Top Iran diplomat says talks on ballistic missiles possible
DUBAI, United Arab Emirates (AP) — Iran’s foreign minister has suggested for the first time that the Islamic Republic’s ballistic missile program could be up for negotiations with the U.S., a possible opening for talks as tensions remain high between Tehran and Washington over the collapsing nuclear deal.
Mohammad Javad Zarif offered an initially high price for such negotiations — the halt of American arms sales to both Saudi Arabia and the United Arab Emirates, two key U.S. allies in the Persian Gulf.
But the fact that he mentioned it at all potentially represents a change in policy. The country’s ballistic missile program remains under control of the Iranian paramilitary Revolutionary Guard, which answers only to Supreme Leader Ayatollah Ali Khamenei.

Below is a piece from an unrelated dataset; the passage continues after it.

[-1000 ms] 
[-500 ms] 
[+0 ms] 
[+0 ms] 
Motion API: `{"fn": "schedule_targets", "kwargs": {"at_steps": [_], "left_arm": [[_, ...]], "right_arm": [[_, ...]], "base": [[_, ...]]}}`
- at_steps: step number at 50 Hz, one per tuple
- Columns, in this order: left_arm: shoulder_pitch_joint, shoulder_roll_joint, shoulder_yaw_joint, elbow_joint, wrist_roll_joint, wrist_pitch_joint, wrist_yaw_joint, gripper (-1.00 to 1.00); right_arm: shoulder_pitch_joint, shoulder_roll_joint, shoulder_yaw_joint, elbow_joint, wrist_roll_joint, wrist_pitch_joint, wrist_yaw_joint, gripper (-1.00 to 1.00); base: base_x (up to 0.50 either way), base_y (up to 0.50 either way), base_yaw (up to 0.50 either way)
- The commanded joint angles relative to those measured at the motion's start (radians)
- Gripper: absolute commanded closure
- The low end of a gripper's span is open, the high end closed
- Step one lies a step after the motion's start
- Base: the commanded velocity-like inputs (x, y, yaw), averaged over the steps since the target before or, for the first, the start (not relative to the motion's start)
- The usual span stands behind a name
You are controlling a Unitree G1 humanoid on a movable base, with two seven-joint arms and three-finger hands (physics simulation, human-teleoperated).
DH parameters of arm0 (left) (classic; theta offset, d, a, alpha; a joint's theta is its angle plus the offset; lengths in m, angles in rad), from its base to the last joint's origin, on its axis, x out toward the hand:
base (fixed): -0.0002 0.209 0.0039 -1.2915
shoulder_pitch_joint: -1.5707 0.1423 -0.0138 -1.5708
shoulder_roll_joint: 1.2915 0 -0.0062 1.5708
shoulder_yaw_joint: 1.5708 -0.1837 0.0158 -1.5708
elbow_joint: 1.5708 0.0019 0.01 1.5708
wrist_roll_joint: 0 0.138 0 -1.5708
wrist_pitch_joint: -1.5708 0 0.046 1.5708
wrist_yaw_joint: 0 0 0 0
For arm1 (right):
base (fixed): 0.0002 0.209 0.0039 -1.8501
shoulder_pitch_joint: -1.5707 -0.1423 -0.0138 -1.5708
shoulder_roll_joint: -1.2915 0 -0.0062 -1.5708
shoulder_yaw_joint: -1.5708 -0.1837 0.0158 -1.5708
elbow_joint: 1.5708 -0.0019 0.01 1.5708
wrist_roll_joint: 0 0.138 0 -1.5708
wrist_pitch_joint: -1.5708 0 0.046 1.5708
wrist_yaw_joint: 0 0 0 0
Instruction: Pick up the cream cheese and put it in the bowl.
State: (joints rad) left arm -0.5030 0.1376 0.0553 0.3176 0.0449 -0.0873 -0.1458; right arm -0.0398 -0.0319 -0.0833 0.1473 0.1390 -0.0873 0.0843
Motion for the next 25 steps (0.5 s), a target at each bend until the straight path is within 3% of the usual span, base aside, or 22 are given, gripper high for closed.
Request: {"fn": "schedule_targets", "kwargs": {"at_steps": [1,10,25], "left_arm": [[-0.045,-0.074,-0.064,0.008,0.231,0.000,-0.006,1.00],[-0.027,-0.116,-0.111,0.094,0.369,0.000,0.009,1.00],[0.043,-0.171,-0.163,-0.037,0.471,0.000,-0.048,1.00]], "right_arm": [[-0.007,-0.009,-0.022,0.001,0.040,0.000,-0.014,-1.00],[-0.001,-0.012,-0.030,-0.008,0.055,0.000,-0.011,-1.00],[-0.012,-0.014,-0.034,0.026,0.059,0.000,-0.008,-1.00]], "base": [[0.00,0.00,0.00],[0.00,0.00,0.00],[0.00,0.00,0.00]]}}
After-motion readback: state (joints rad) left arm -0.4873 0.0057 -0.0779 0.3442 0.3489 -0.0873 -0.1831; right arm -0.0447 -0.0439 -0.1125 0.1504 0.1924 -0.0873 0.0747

The comment comes as Iran continues its own high-pressure campaign over its nuclear program after President Donald Trump unilaterally withdrew America from the accord over a year ago.
Recently, Iran has inched its uranium production and enrichment over the limits of its 2015 nuclear deal, trying to put more pressure on Europe to offer it better terms and allow it to sell its crude oil abroad.
However, those tensions also have seen the U.S. send thousands of additional troops, nuclear-capable B-52 bombers and advanced fighter jets into the Mideast. Mysterious attacks on oil tankers and Iran shooting down a U.S. military surveillance drone has added to the fears of an armed conflict breaking out.
Zarif brought up the ballistic missile offer during an interview with NBC News that aired Monday night as he’s in New York for meetings at the United Nations. He mentioned the UAE spending $22 billion and Saudi Arabia spending $67 billion on weapons last year, many of them American-made, while Iran spent only $16 billion in comparison.
“These are American weaponry that is going into our region, making our region ready to explode,” Zarif said. “So if they want to talk about our missiles, they need first to stop selling all these weapons, including missiles, to our region.”
Trump during his time in the White House has pointed to arms sales to the Mideast as important to the American economy, so it remains unclear how he’d react to cutting into those purchases.